When it comes to engagement rings, who would have predicted that the September birthstone would become so popular? Diana, the Princess of Wales, had a feeling. As a result of Prince William's engagement to Kate Middleton with his mother's 18 carat blue sapphire engagement ring in 2010, the blue sapphire trend has flourished.
Princess Diana was criticized for her 1981 purchase of a £28,000 "commoner's sapphire" ring, which some called the "commoner's sapphire." The ring, which is estimated to be worth $300,000, is the inspiration for the meteoric rise in popularity of sapphire engagement rings.
The sapphire is an excellent alternative to a diamond ring if you're looking for something a little more daring and unique. Before you buy, there are a few things you should know.
Colors of Sapphire
What color comes to mind when you hear the word "sapphire"? It's blue to most people. If you want to buy a sapphire, one of the most important aspects of the Four C's is color.
Aside from blue, sapphires come in a variety of colors, many of which are becoming increasingly popular. Many would-be brides are smitten by pink sapphire engagement rings, like Nicole Richie's, which features an inverted cushion cut gem. Yellow, green, purple, and red sapphires are also valuable, but blue sapphires are by far the most common and popular.
A vibrant, velvety blue hue is the mark of a truly valuable blue sapphire, not a dark or light blue. A blue sapphire's color can be studied using these terms:
- The sapphire's primary way of describing color is with the word "hue.". Colors include: (blue, slight green, strong green, slight purple, strong purple). Blue sapphires are the most valuable.
- There are three levels of saturation: weak, medium and strong. The darker the shade, the more vivid it appears. Moderately strong to very strong. Saturated sapphires have a vivid color.
- Color tone – The range of color in the sapphire, from very light to very dark, as determined by the tone. Moderate to Dark. The best sapphires are those with a medium color tone.
Cuts in Sapphire
You may be wondering why round cut sapphire engagement rings are so pricey. Nature provides the answer. Sapphires are so rare that cutters go to great lengths to preserve as much of the gem's original rough as they can while cutting it.
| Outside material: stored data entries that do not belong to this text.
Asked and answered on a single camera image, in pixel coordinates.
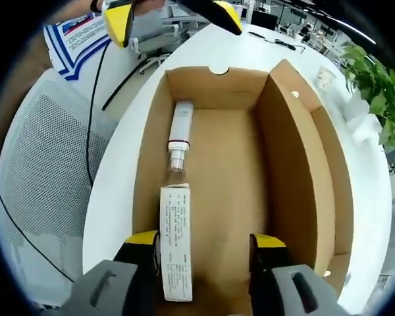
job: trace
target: green plant
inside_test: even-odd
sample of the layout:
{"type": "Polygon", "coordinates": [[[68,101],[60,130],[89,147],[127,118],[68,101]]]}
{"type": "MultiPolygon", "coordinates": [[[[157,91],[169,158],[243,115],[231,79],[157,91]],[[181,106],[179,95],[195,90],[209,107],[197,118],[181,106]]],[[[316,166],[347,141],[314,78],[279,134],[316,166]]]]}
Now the green plant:
{"type": "Polygon", "coordinates": [[[392,151],[395,149],[395,72],[352,42],[342,46],[345,54],[340,58],[348,62],[344,70],[347,89],[352,92],[357,88],[361,98],[370,104],[370,113],[378,117],[383,127],[380,143],[386,151],[392,151]]]}

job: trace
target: computer monitor
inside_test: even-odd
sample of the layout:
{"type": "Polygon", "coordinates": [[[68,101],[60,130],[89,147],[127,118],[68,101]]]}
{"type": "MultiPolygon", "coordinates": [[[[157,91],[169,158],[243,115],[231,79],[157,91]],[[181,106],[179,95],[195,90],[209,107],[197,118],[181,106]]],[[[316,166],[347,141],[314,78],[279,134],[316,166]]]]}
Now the computer monitor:
{"type": "Polygon", "coordinates": [[[272,31],[275,31],[277,21],[277,16],[259,11],[253,11],[253,15],[251,16],[251,24],[267,28],[272,31]]]}

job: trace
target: white chair
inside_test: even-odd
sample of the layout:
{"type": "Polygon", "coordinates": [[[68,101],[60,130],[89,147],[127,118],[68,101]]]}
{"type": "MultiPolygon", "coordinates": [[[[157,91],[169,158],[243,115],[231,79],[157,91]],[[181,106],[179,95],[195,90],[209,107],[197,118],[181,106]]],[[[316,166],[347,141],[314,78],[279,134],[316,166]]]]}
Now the white chair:
{"type": "Polygon", "coordinates": [[[177,24],[164,25],[159,11],[135,18],[130,39],[131,48],[136,53],[149,57],[147,63],[139,69],[140,74],[155,63],[160,65],[170,56],[170,53],[159,51],[180,40],[178,29],[177,24]]]}
{"type": "MultiPolygon", "coordinates": [[[[60,270],[82,275],[90,182],[86,135],[90,102],[55,70],[33,85],[13,118],[0,155],[0,194],[11,217],[60,270]]],[[[93,110],[93,178],[116,124],[93,110]]],[[[60,306],[72,283],[21,235],[0,200],[0,245],[29,300],[60,306]]]]}

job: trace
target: office desk
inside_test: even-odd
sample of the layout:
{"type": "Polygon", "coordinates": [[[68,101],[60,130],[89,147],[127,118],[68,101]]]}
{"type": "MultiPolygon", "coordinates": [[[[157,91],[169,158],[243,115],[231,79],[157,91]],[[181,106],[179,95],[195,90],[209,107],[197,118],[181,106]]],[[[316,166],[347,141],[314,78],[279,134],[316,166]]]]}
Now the office desk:
{"type": "Polygon", "coordinates": [[[245,25],[241,36],[209,25],[180,46],[130,104],[107,147],[92,188],[84,232],[83,270],[87,272],[101,260],[112,259],[132,233],[133,191],[142,135],[153,94],[164,71],[182,66],[209,66],[213,72],[224,72],[230,66],[270,71],[280,60],[288,59],[327,108],[348,164],[354,201],[354,240],[349,267],[351,279],[339,302],[350,313],[360,313],[376,284],[389,241],[392,198],[385,154],[378,140],[357,144],[352,138],[339,111],[350,94],[344,76],[330,60],[311,48],[303,53],[300,49],[291,51],[248,31],[268,40],[294,42],[253,25],[245,25]],[[329,93],[319,91],[313,83],[320,66],[336,75],[329,93]]]}

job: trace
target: white label
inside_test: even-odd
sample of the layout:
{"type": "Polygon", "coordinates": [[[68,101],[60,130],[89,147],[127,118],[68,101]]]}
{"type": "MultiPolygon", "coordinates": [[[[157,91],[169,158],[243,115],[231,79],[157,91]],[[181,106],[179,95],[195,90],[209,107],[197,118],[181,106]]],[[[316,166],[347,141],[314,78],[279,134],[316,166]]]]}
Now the white label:
{"type": "Polygon", "coordinates": [[[190,189],[161,188],[159,212],[164,297],[167,301],[190,302],[190,189]]]}

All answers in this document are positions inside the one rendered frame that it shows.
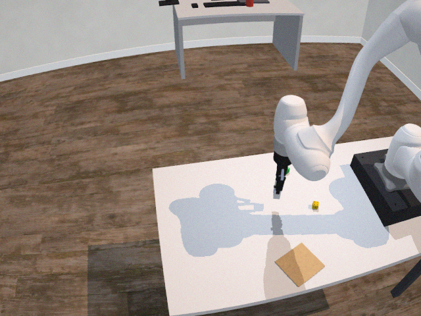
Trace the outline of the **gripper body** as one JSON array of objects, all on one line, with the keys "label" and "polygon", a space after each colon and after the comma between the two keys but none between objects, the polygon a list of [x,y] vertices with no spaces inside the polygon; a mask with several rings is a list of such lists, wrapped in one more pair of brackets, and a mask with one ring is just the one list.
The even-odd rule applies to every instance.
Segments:
[{"label": "gripper body", "polygon": [[274,159],[274,162],[280,166],[279,167],[280,174],[282,172],[282,169],[284,169],[284,173],[285,173],[286,167],[291,165],[289,157],[278,155],[275,151],[274,151],[273,159]]}]

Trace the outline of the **tan flat mat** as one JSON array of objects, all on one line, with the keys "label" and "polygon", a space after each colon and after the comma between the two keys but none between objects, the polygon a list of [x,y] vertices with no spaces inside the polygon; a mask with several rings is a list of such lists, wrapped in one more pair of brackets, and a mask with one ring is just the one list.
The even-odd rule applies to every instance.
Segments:
[{"label": "tan flat mat", "polygon": [[325,267],[302,242],[275,263],[298,287]]}]

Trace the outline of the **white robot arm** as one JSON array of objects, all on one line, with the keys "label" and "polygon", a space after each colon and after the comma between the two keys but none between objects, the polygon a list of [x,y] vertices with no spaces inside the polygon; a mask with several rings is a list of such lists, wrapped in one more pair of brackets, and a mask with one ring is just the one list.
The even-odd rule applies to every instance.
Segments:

Compared to smaller cuts like ovals and cushions, circle cut sapphires are more expensive because they require more rock to be removed. Keep in mind that a smaller round sapphire can cost more than an oval or cushion cut, even though it may seem counterintuitive.
For sapphires, there are no "ideal" cuts, as there are for diamonds. As a result of each sapphire being so unique, cutters must consider which cut shape best accentuates the color and brilliance of each stone. In some cases, a princess cut is the best shape for a rock, while in other cases, an emerald cut is the best shape.
Sapphires that are darker in color will be cut into shallower gems so that more light can be reflected off of them. There are many factors that go into cutting and polishing a gemstone, such as its color, clarity, and carat weight.
In addition to its uniqueness, the sapphire's setting will be determined by its rarity. It is well known that Princess Diana's diamond-encrusted ring was a huge hit. If you're deciding between sapphire engagement rings, it's possible that you'd prefer to leave the stone alone. Classic blue sapphire and diamond jewelry can be dressed up or down depending on your personal taste.
It doesn't matter what style of ring you choose, you can rest assured that your sapphire ring will be the talk of the town. The more you know about sapphires, the more confident you should feel about your ability to find an enticing sapphire engagement ring. Just follow these guidelines and you'll have no problem making the right choice. The sapphire engagement ring trend may have been revived by Kate Middleton, but it is one that has endured and will continue to endure.